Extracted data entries
--------------------------------

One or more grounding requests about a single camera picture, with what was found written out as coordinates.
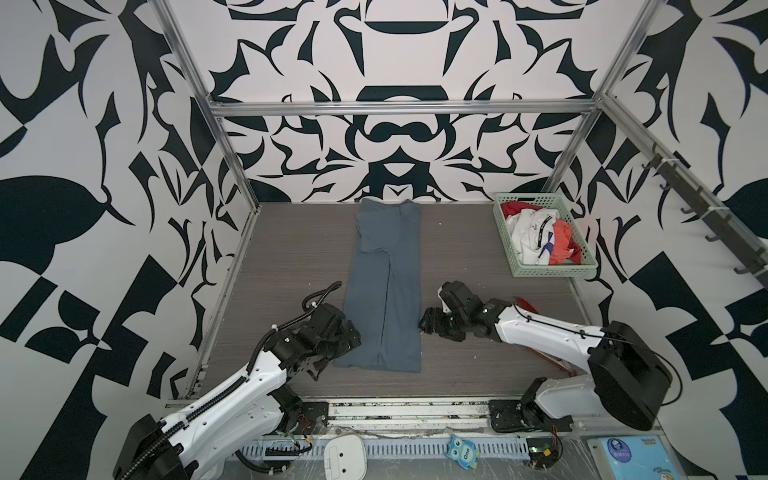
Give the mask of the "grey blue t shirt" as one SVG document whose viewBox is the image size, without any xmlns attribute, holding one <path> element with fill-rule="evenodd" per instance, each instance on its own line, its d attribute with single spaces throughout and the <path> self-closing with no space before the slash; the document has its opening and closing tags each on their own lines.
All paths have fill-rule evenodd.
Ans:
<svg viewBox="0 0 768 480">
<path fill-rule="evenodd" d="M 355 215 L 356 240 L 343 312 L 361 345 L 338 368 L 421 371 L 421 210 L 369 199 Z"/>
</svg>

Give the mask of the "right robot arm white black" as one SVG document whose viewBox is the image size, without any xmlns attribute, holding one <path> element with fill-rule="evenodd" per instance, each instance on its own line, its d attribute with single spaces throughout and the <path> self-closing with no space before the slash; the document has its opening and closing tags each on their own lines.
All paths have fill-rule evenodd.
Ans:
<svg viewBox="0 0 768 480">
<path fill-rule="evenodd" d="M 499 433 L 565 430 L 576 417 L 612 417 L 638 431 L 653 429 L 675 376 L 629 325 L 568 323 L 528 309 L 516 298 L 481 300 L 459 281 L 438 291 L 420 329 L 462 342 L 468 335 L 517 345 L 564 361 L 577 370 L 562 379 L 539 377 L 522 397 L 492 417 Z"/>
</svg>

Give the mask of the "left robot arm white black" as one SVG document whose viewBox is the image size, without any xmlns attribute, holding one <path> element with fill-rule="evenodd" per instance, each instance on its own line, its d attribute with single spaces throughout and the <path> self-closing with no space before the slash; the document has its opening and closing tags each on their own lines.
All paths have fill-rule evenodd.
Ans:
<svg viewBox="0 0 768 480">
<path fill-rule="evenodd" d="M 336 281 L 308 295 L 301 314 L 273 325 L 245 366 L 203 397 L 161 420 L 146 415 L 129 430 L 116 461 L 116 479 L 212 479 L 249 441 L 289 434 L 303 402 L 290 380 L 312 379 L 361 344 L 344 313 L 327 303 Z"/>
</svg>

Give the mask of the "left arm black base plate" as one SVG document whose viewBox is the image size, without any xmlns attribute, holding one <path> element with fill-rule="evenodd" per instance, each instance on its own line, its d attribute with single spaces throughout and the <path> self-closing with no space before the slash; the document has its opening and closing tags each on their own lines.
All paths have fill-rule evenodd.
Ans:
<svg viewBox="0 0 768 480">
<path fill-rule="evenodd" d="M 290 432 L 293 435 L 314 435 L 327 427 L 329 403 L 325 401 L 303 402 Z"/>
</svg>

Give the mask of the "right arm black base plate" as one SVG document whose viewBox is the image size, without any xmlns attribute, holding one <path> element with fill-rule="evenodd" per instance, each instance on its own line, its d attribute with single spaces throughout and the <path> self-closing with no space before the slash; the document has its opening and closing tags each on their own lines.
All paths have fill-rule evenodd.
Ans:
<svg viewBox="0 0 768 480">
<path fill-rule="evenodd" d="M 488 402 L 490 425 L 497 433 L 570 432 L 573 419 L 549 417 L 533 400 L 501 400 Z"/>
</svg>

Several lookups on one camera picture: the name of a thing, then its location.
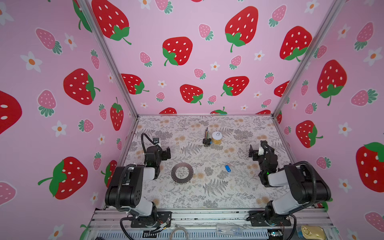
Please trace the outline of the gold computer mouse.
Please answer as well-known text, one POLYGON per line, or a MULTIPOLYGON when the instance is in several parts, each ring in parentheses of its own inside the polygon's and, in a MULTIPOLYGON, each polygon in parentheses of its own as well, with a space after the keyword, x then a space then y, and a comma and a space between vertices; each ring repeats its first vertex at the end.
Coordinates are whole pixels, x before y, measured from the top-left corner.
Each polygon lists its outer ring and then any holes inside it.
POLYGON ((314 226, 297 227, 298 237, 302 240, 326 240, 326 234, 323 228, 314 226))

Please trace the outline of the yellow tin can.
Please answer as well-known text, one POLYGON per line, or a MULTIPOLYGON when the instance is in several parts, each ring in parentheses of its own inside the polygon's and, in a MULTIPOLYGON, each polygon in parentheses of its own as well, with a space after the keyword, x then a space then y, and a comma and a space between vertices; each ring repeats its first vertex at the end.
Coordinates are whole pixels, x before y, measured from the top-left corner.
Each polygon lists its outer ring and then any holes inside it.
POLYGON ((212 133, 212 142, 215 145, 220 145, 222 143, 223 134, 221 132, 215 131, 212 133))

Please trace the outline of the grey metal perforated ring plate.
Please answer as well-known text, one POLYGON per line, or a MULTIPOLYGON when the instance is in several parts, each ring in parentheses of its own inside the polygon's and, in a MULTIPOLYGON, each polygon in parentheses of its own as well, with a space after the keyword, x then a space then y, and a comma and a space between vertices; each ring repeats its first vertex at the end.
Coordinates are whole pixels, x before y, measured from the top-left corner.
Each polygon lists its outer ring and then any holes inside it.
POLYGON ((194 175, 192 166, 188 163, 178 163, 171 171, 171 177, 175 183, 185 184, 191 181, 194 175))

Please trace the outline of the colourful hex key set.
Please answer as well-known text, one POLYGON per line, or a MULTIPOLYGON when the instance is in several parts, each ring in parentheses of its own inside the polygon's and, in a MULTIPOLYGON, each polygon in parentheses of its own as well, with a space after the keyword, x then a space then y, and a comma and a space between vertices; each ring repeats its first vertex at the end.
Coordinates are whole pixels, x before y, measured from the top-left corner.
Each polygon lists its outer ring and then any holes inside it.
POLYGON ((205 147, 209 147, 211 145, 211 141, 212 141, 212 139, 210 138, 209 130, 208 130, 208 128, 206 128, 205 137, 203 139, 203 145, 205 147))

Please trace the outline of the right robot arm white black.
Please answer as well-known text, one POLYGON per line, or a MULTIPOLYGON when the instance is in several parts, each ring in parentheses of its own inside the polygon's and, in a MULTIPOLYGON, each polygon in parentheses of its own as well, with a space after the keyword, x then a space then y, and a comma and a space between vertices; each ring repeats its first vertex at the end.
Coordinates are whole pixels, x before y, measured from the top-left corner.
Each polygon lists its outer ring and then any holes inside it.
POLYGON ((264 211, 249 212, 246 220, 253 226, 289 224, 294 213, 331 199, 330 188, 310 163, 301 161, 278 169, 278 156, 267 141, 261 141, 258 150, 250 147, 249 157, 259 163, 264 187, 289 187, 285 195, 269 201, 264 211))

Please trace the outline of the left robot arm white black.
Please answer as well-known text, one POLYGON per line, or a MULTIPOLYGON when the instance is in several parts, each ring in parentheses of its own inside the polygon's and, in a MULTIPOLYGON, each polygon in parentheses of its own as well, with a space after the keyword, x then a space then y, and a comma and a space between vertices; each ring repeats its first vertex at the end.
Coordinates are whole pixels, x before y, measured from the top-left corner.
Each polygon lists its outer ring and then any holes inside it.
POLYGON ((163 150, 160 139, 150 139, 141 134, 144 163, 117 167, 105 195, 105 204, 120 212, 129 212, 137 219, 149 222, 158 220, 157 207, 142 196, 143 182, 156 180, 161 172, 161 163, 171 158, 170 148, 163 150))

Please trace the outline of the clear plastic box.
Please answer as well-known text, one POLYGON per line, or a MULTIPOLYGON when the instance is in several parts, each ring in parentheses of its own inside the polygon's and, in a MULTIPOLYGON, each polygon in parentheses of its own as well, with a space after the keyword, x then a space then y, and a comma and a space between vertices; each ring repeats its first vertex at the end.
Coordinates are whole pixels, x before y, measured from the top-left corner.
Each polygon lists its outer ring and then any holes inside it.
POLYGON ((217 224, 216 232, 218 235, 223 236, 242 237, 243 227, 239 225, 217 224))

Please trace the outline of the blue capped key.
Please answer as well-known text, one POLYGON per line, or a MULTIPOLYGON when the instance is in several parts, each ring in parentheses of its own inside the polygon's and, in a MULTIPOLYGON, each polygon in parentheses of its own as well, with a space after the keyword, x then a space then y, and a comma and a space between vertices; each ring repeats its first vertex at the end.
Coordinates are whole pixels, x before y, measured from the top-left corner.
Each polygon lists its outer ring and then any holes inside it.
POLYGON ((228 165, 225 165, 225 168, 226 168, 226 170, 227 170, 228 173, 231 172, 231 168, 230 168, 228 165))

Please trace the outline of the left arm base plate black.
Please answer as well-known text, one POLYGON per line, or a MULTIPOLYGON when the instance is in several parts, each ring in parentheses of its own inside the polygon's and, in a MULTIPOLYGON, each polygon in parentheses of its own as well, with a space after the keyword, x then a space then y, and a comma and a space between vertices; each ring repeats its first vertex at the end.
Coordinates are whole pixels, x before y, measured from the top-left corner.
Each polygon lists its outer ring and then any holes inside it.
POLYGON ((161 224, 171 226, 172 212, 160 211, 147 217, 138 217, 131 221, 131 228, 157 228, 161 224))

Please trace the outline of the aluminium rail frame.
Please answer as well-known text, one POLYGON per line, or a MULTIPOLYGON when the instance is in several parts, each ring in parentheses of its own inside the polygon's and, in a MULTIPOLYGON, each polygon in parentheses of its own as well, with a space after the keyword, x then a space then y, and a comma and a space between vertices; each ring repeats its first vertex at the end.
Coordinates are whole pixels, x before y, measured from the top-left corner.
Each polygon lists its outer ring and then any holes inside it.
MULTIPOLYGON (((252 209, 160 209, 172 212, 171 226, 156 235, 144 231, 150 228, 130 228, 124 221, 127 233, 134 240, 285 240, 293 230, 294 219, 289 227, 253 227, 246 221, 252 209), (243 227, 242 237, 218 235, 217 224, 243 227)), ((324 209, 309 208, 294 214, 297 227, 314 226, 324 229, 326 240, 342 240, 324 209)), ((84 240, 128 240, 120 226, 120 219, 127 214, 115 209, 95 211, 84 240)))

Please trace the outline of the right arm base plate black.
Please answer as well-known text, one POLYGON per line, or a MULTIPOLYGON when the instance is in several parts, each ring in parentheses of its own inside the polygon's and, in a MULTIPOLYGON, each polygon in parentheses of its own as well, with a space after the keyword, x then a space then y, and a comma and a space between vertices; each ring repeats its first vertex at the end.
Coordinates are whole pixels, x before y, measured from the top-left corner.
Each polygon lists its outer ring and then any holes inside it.
POLYGON ((289 227, 292 225, 288 215, 277 215, 266 211, 249 211, 246 221, 253 227, 289 227))

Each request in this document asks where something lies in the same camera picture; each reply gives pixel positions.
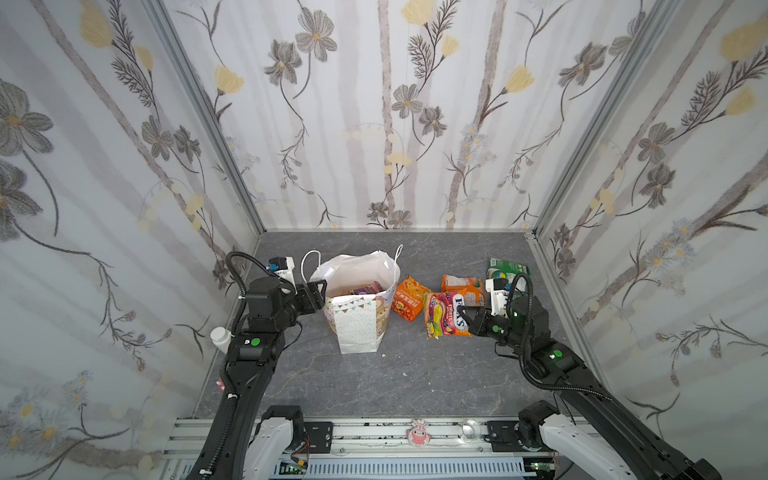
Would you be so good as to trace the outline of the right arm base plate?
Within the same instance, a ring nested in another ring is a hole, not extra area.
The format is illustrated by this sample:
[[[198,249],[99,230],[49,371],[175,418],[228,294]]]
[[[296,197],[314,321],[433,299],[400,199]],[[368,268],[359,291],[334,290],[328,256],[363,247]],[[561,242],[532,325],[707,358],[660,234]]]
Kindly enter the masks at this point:
[[[527,421],[489,421],[486,427],[485,439],[493,452],[537,452],[542,448],[538,434]]]

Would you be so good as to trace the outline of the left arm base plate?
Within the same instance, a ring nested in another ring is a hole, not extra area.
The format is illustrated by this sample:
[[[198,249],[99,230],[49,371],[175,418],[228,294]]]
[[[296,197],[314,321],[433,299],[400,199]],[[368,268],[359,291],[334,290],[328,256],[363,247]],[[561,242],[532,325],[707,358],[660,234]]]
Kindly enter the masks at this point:
[[[298,422],[285,417],[263,420],[251,445],[280,453],[326,454],[330,452],[334,424],[329,421]]]

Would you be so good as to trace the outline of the white cartoon paper bag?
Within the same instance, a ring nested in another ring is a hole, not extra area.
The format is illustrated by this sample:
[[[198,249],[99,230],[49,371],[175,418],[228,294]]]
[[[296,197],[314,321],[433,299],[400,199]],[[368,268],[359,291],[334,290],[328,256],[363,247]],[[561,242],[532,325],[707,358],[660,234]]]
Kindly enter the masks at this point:
[[[396,287],[400,283],[398,265],[403,247],[390,255],[377,250],[352,256],[338,255],[324,261],[318,250],[310,250],[302,259],[315,255],[318,266],[311,275],[301,277],[305,282],[327,281],[326,303],[322,309],[336,334],[342,354],[374,353],[387,329]],[[376,295],[350,295],[349,291],[378,281],[385,291]]]

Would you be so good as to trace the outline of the orange red snack packet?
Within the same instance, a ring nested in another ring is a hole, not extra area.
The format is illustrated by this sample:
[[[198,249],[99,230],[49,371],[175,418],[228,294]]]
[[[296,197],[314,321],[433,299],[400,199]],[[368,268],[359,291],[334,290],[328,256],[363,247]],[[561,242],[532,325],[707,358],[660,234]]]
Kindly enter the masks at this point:
[[[411,276],[407,276],[394,293],[392,310],[401,318],[413,322],[424,308],[424,298],[432,291]]]

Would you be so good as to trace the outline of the purple Fox's candy bag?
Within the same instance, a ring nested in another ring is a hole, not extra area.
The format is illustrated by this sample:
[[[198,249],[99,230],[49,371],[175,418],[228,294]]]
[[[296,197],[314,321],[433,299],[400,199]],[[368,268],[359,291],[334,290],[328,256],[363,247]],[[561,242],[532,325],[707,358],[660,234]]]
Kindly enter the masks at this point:
[[[371,284],[357,287],[349,291],[350,295],[376,295],[385,291],[385,288],[378,282],[374,281]]]

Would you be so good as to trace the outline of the orange green Fox's candy bag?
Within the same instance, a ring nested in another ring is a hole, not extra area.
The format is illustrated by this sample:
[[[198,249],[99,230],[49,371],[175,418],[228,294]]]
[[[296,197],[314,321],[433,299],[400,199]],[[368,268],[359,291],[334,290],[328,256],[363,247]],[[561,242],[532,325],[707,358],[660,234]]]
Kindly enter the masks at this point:
[[[468,323],[458,314],[458,307],[465,306],[463,296],[457,293],[431,293],[424,298],[424,321],[427,336],[436,339],[459,336],[458,324]]]

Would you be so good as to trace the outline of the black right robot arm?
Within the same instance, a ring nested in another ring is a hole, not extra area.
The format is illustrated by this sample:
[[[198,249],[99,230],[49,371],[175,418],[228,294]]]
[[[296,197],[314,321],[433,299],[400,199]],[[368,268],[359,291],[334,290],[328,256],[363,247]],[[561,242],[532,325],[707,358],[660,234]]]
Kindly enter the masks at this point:
[[[707,460],[692,460],[654,433],[598,380],[570,347],[553,338],[549,314],[524,273],[504,288],[504,306],[457,305],[461,325],[511,349],[523,377],[560,397],[595,430],[590,436],[555,405],[538,401],[521,410],[515,437],[527,449],[547,448],[594,479],[718,479]]]

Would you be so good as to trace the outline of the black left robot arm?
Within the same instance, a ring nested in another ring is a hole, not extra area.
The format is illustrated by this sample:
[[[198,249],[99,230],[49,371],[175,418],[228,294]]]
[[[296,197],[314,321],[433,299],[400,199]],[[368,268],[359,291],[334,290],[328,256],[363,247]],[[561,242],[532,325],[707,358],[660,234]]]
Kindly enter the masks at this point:
[[[224,391],[209,433],[187,476],[190,479],[268,479],[287,454],[300,472],[308,468],[310,439],[303,412],[278,405],[258,412],[288,349],[285,333],[303,315],[322,309],[327,283],[298,283],[290,257],[262,263],[232,251],[225,257],[238,286],[236,311],[219,377]]]

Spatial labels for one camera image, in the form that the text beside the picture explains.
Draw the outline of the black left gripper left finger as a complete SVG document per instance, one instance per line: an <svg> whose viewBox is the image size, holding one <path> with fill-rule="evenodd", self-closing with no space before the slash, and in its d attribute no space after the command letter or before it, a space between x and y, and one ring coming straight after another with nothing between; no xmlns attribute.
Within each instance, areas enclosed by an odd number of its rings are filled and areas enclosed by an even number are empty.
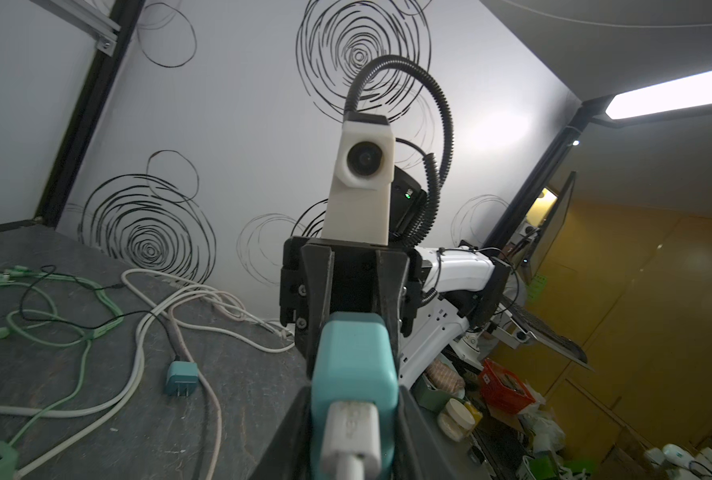
<svg viewBox="0 0 712 480"><path fill-rule="evenodd" d="M296 395L251 480L311 479L311 387Z"/></svg>

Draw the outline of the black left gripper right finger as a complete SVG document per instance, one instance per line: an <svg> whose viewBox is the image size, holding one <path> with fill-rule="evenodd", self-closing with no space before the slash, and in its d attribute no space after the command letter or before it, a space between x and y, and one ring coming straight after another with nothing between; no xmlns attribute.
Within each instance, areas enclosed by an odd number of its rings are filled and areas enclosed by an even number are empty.
<svg viewBox="0 0 712 480"><path fill-rule="evenodd" d="M403 386L396 411L396 478L455 479L421 408Z"/></svg>

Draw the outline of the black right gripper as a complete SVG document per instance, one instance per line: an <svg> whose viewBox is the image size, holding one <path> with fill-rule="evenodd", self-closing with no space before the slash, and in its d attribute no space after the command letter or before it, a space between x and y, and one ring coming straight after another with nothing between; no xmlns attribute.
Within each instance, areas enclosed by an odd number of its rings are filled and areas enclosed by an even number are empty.
<svg viewBox="0 0 712 480"><path fill-rule="evenodd" d="M307 376L313 377L323 326L335 312L378 314L397 360L399 340L412 332L422 300L422 263L415 250L299 236L287 239L280 321L295 326Z"/></svg>

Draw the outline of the teal charger adapter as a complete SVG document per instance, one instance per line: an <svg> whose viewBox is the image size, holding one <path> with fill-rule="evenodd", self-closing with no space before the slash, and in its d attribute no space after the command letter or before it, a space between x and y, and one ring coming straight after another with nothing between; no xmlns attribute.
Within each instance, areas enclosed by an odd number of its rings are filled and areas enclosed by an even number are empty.
<svg viewBox="0 0 712 480"><path fill-rule="evenodd" d="M199 383L199 368L195 362L175 360L169 366L164 393L172 397L189 397Z"/></svg>
<svg viewBox="0 0 712 480"><path fill-rule="evenodd" d="M310 460L315 479L330 479L321 450L330 404L358 401L378 411L380 479L388 479L395 458L399 382L388 330L376 313L335 312L324 325L312 379L313 434Z"/></svg>

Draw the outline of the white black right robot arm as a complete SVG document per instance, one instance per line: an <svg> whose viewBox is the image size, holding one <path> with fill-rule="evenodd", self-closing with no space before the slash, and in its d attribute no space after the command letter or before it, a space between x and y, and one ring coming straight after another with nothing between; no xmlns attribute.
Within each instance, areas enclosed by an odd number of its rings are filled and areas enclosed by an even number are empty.
<svg viewBox="0 0 712 480"><path fill-rule="evenodd" d="M490 321L510 273L505 261L475 248L409 251L291 237L284 244L280 320L294 325L312 371L331 314L378 314L399 382L409 388L448 344Z"/></svg>

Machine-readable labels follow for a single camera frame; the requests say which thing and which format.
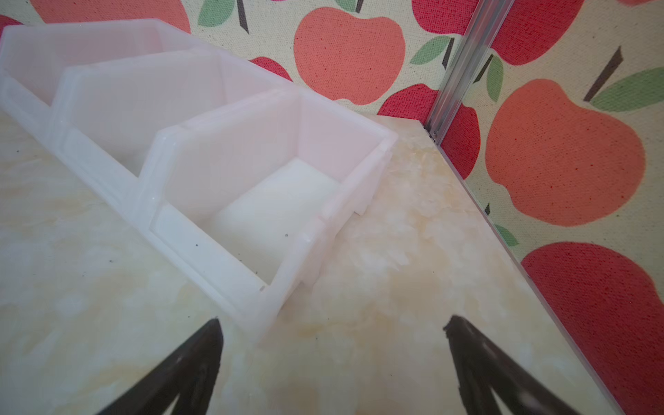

--------------------------------

EXERCISE GOAL
Pull every line that holds the string "requests" out of the records.

TASK SOLUTION
One or more grounding requests about a single camera picture, with what was found written out as coordinates.
Machine-readable labels follow for a single camera frame; the requests say which thing and which format.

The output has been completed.